Jonathan Green, a Harry A. Bigelow Fellow and Lecturer in Law at the University of Chicago Law School, has posted Interpretation in England:
American purposivists and textualists have both invoked the authority of the English statutory interpretation tradition to give their respective approaches pedigree and credibility. But both sides have misunderstood this history. The search for the purpose of the statute’s authors does not date to the sixteenth century, as Hart and Sacks suggested. Neither did the English courts categorically ban “legislative history” as an aid to interpretation in the 1760s, as Scalia claimed. The seminal case of Pepper v. Hart (1992), finally, did not mark the death knell of English textualism or the return of purposivism—at least as that term is usually understood.–Dan Ernst H/t: CB
This Article offers the first intellectual history of statutory interpretation in modern England. It begins in the early-nineteenth century, with the appearance of new evidentiary sources that made it possible, for the first time, to try to peer into the mind of Parliament. This triggered decades-long disagreement about whether the intentions of past legislators were relevant to statutes’ meaning—and whether, in turn, evidence of those intentions should be admissible in court. Late-Victorian judges ultimately rejected intentionalism for an approach centered on the “plain meaning” of the statute’s text. That formalistic method aimed to discipline construction and cabin judicial discretion, but its failure to do so led to its collapse in the late twentieth century. What emerged in its wake—the approach dominant in England today—was a novel kind of purposivism, one that centers the objective purpose of the statute and generally ignores evidence of the subjective intentions of its authors. The English courts’ contemporary approach, in other words, presents an alternative to the congressional-intent purposivism dominant on the federal courts today.

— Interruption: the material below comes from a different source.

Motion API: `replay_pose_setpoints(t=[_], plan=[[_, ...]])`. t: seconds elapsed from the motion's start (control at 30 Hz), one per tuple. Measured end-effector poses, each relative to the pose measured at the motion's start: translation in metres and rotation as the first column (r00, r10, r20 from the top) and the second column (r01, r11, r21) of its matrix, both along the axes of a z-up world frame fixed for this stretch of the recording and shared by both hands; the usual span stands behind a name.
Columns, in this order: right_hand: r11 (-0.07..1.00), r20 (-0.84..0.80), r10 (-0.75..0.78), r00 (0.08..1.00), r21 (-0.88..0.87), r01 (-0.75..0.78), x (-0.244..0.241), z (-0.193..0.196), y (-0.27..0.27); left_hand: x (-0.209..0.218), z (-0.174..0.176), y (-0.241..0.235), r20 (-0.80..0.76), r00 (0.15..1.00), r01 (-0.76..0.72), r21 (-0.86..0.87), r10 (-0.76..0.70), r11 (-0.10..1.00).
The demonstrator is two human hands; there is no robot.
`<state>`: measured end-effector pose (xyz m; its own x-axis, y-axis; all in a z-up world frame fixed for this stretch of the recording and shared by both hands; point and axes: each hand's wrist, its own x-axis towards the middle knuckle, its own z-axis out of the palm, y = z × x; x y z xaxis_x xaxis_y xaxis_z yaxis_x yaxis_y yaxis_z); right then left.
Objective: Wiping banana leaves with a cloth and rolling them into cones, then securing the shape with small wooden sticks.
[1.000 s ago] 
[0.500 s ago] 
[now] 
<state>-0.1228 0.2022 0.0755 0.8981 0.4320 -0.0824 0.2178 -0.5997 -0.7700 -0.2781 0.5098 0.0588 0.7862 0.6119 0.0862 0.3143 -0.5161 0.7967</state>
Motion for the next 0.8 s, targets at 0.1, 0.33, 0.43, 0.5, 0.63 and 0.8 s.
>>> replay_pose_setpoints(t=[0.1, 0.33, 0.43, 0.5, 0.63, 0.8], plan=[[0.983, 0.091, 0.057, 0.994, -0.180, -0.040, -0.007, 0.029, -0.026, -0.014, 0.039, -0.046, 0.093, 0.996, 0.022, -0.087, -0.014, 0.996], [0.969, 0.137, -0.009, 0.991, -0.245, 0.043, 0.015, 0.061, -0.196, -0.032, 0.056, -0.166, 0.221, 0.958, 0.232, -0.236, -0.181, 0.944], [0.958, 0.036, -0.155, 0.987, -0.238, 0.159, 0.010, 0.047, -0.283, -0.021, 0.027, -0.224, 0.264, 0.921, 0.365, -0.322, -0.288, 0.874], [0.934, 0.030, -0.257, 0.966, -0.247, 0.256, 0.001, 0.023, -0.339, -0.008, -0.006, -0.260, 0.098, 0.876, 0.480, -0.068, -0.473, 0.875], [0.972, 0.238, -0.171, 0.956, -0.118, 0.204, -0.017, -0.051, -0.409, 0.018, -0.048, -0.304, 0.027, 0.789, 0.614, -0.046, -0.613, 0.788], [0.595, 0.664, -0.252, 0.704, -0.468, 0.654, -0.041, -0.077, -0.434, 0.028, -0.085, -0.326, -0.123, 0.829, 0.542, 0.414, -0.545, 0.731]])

Retrieving this history, in turn, opens up new ways of thinking in the present. The history of interpretation in England suggests that textualists have been too quick to rule out evidence of the statute’s historical context; that purposivists have conflated the purpose of the statute and the purpose of its authors; and that today, when federal judges debate congressional intent, they are often talking past each other. The English tradition has much to offer us—just not what we think it does.